Setting Up - Hardware Requirements
In this example you don't need a video camera. Just a still digital camera that can take time-lapse photos.
For this project I took my Macintosh PowerBook and Canon S400 out into the yard. I attached the S400 up to a tripod and then connected it to the PowerBook via a USB cable.
The Canon camera comes with softwware that allows you to take time-lapse photos, it's called Remote Capture.
Shooting the Video - Software Settings
I set the camera up facing the garden, and then entered in settings to tell the camera to take one photo every 10 seconds. I stored the photos on the PowerBook in a folder.
Then I planted the garden. Every 10 seconds the camera took a picture.

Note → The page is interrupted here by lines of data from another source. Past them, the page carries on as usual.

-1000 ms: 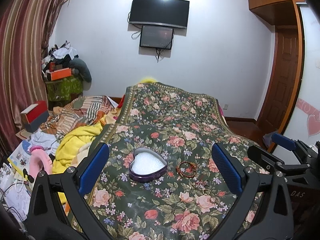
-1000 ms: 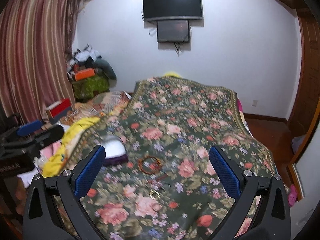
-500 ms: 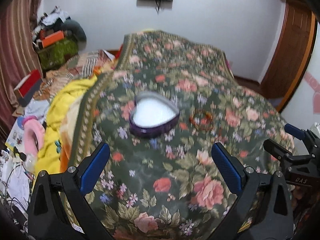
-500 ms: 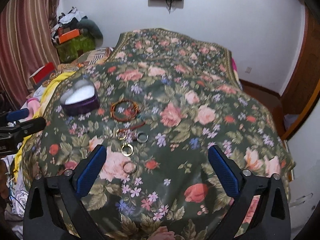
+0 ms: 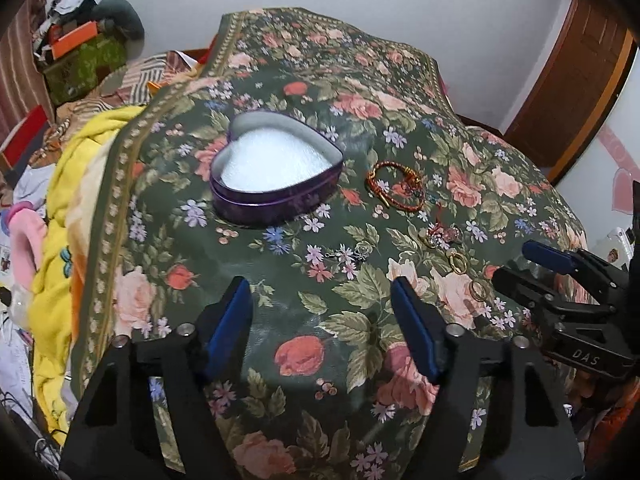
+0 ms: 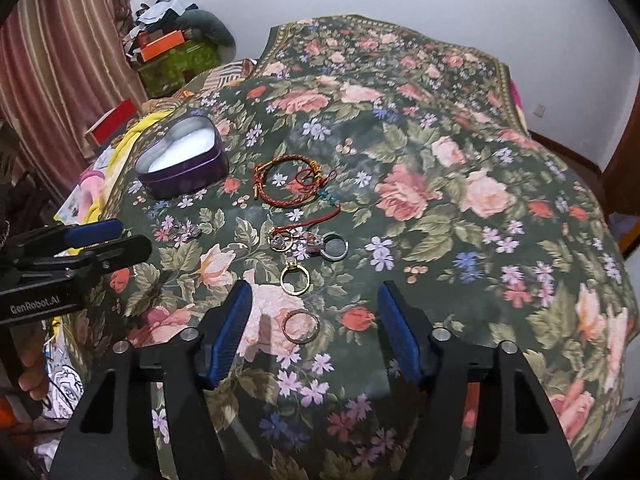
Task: Organize jewelry
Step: 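Lower right tool to the gold ring while left tool approaches a small silver ring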
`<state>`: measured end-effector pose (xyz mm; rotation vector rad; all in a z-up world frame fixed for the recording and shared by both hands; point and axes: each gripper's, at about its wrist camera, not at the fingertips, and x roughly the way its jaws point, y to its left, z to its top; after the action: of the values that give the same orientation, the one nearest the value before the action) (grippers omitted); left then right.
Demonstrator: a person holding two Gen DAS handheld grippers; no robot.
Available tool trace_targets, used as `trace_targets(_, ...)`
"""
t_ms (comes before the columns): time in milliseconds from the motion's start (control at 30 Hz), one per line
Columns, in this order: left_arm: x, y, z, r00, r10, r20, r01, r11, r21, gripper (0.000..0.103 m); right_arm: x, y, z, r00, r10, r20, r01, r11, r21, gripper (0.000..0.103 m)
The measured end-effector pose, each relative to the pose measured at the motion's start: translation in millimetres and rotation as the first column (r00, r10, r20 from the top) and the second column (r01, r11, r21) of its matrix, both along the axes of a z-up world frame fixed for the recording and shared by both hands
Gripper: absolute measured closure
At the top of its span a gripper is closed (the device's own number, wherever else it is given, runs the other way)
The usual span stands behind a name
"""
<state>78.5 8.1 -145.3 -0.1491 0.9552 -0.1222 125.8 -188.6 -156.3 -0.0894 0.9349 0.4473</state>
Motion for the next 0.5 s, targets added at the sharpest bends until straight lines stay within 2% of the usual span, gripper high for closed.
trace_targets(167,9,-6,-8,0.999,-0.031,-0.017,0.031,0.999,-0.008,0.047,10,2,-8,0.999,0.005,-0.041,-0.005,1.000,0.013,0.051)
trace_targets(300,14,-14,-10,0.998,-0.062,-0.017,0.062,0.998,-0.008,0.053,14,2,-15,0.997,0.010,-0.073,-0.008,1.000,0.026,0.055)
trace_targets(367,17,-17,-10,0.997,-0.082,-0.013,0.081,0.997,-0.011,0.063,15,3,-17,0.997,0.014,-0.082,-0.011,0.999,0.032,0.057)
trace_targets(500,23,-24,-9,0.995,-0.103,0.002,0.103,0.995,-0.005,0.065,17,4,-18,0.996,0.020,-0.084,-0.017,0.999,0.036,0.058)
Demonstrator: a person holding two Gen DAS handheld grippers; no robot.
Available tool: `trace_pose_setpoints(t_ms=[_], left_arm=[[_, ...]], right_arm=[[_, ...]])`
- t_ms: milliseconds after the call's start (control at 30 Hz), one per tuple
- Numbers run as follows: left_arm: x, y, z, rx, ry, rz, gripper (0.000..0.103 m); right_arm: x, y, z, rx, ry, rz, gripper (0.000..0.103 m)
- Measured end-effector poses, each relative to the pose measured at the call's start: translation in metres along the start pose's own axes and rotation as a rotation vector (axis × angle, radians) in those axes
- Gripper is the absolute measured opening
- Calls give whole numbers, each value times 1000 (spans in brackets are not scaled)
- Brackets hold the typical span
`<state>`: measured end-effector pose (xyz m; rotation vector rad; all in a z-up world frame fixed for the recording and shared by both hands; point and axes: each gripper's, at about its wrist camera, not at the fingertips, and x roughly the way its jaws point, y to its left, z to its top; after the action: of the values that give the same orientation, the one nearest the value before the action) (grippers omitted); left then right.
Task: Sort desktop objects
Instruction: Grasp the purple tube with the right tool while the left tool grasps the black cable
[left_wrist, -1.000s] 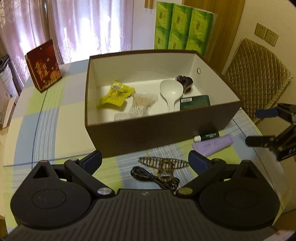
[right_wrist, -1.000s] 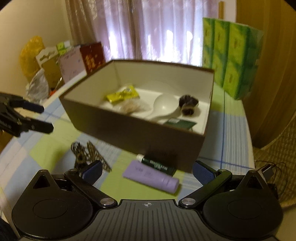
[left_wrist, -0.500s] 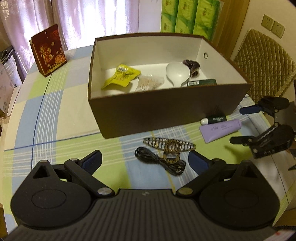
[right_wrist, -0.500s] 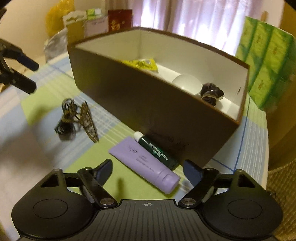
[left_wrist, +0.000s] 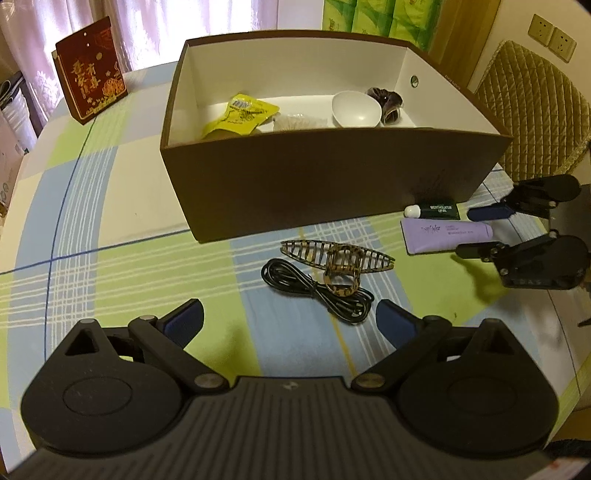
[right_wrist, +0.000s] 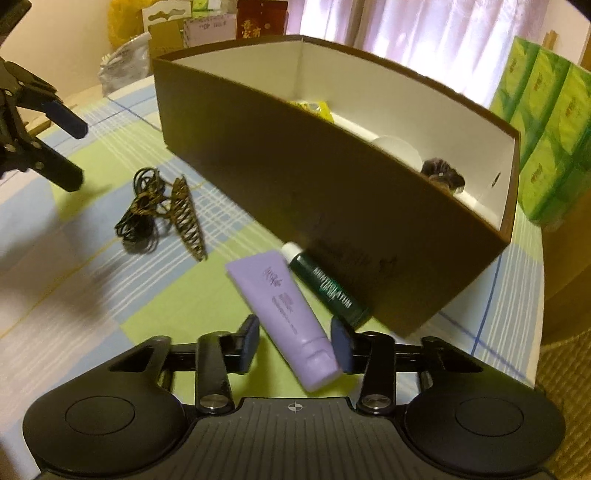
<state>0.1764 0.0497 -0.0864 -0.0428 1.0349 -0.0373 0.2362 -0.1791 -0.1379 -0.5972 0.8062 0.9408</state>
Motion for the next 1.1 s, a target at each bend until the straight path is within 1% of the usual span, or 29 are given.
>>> trace_pose_setpoints(t_ms=[133,300,400,567,667,700,733,767,833,867,900,933,1000,1100], left_arm=[[11,-5,-3,-3,16,-16,98],[27,-13,-6,-6,31,-25,97],[36,-18,-5,-29,30,-29,97],[53,-25,-2,-78,18,26,92],[60,-27,-2,-106,4,42,87],[63,-28,-2,-103,1,50,84],[65,-29,-3,-94,3,54,76],[66,-29,-5,-87,6,56,69],[63,-27,-9,-58,-11,76,51],[61,-26,-12,-45,-15,76,48],[59,-23,-15,-41,-17,69,39],[56,-19,-18,-38,-18,63,35],[52,-12,-24,-23,-12,62,31],[43,-3,-35,-5,5,66,28]], right_arm=[[-3,7,-7,63,58,8,27],[-10,13,-19,188,86,-6,26],[-17,10,-25,258,92,-9,26],[-22,4,-31,330,90,-10,26],[-23,4,-31,335,89,-14,26],[-22,4,-31,334,89,-15,26],[-22,4,-31,334,89,-15,26],[-21,5,-32,336,92,-16,26],[-20,5,-34,339,95,-17,26],[-20,5,-34,340,96,-18,26],[-20,5,-35,340,94,-17,26],[-20,5,-35,341,93,-17,26],[-19,4,-35,338,94,-16,26],[-19,5,-34,329,98,-17,26]])
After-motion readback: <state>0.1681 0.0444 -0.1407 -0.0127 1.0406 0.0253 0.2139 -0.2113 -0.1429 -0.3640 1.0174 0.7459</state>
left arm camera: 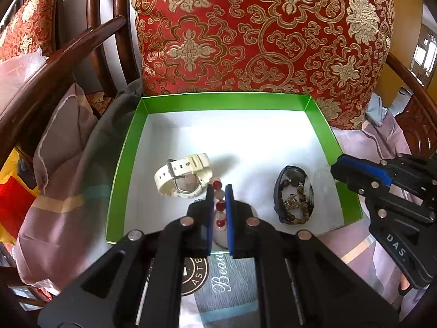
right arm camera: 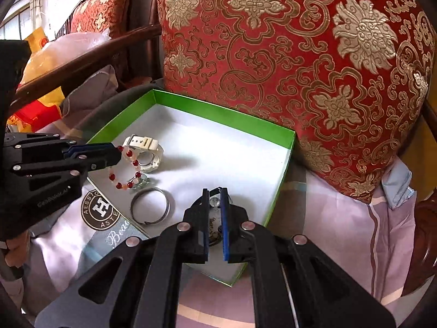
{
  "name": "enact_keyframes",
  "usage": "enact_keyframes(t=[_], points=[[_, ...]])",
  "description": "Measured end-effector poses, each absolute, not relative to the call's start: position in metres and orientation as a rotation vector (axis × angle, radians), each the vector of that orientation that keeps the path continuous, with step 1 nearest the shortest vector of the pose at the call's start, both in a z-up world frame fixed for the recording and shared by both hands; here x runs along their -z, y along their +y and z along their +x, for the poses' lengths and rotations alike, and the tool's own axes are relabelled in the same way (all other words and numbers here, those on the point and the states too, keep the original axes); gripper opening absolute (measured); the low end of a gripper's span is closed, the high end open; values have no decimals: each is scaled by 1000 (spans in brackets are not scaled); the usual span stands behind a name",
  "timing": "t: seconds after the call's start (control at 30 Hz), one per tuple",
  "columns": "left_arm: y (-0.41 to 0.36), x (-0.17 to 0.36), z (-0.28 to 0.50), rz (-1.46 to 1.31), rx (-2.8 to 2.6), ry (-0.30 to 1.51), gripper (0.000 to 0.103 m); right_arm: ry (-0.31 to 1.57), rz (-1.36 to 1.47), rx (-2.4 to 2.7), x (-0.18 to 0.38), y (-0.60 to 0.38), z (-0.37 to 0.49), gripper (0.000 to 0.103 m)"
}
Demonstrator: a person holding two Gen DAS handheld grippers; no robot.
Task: Organize jewelry
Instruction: 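Carry both bracelets into the green box and open both tools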
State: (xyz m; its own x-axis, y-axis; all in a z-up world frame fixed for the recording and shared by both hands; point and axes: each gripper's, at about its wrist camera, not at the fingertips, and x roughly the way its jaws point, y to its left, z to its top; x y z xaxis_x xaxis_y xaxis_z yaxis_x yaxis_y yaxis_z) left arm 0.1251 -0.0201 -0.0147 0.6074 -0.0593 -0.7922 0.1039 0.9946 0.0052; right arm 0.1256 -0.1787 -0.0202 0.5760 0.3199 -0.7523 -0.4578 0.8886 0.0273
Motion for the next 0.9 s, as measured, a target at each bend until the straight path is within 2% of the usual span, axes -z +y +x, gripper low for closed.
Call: enact_keyframes(t=[0.47,0.67,0.7,0.77,0.9], points=[[-15,28,139,47,62,932,8,830,-195,-465,21,-172,125,7],[-15,28,138,54,58,929,15,834,-200,-461,22,-170,125,8],[-15,28,137,56,60,928,15,834,-203,-458,22,-170,124,11],[-14,27,134,58,57,927,15,818,-198,-454,19,-171,122,29],[-10,27,125,55,47,930,17,804,-193,-475,14,-170,116,31]])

After the garden was complete, I stopped the time-lapse. The elapsed time was about 45 minutes and the camera took 169 photos. There was about 80 errors, where photos were not taken. I'm not sure yet why that happened.
Editing - Final Cut Pro
Next, I opened Final Cut Pro and imported the whole folder of photos. Then I dragged a few onto the timeline to see how they would look. Each one was given a default time of ten seconds. That's too long. It would have made a movie that was 28 minutes long.
So I reset Final Cut Pro to make the default still frame one second. You've got to re-import your photos to get the new default applied.
Then I put all the photos on the timeline and added music.
Compression - Squeeze
Next, you've got to export and compress your movie for the web. I use Sorenson Squeeze, but you could use Compressor which is included in FCP.
I made the movie a small size 1.2 MB, which makes is less clear, but allows dial up users the ability to view it, and won't use up as much bandwidth.
I played the movie locally to check it out.
HTML Editing and File Transfer - BBEdit and RBrowser
After that, I edited my HTML template and uploaded the template and the QuickTime .mov file to my host.
Then I loaded the new page into my browser and played the movie again to see how it played over the net. I stopped it on an interesting frame and took a screen capture so I could use that image on my video blog post.
Weblog Posting - TypePad
Finally, I went into TypePad and wrote the post that points to my HTML page where the video is hosted. I inserted the image and posted the entry.
Once you've done it a few times it's not that bad.
It would be great if TypePad could add push-button features that took away all the HTML creation and FTP file transfer procedure.
Until then, I'll continue doing it by hand.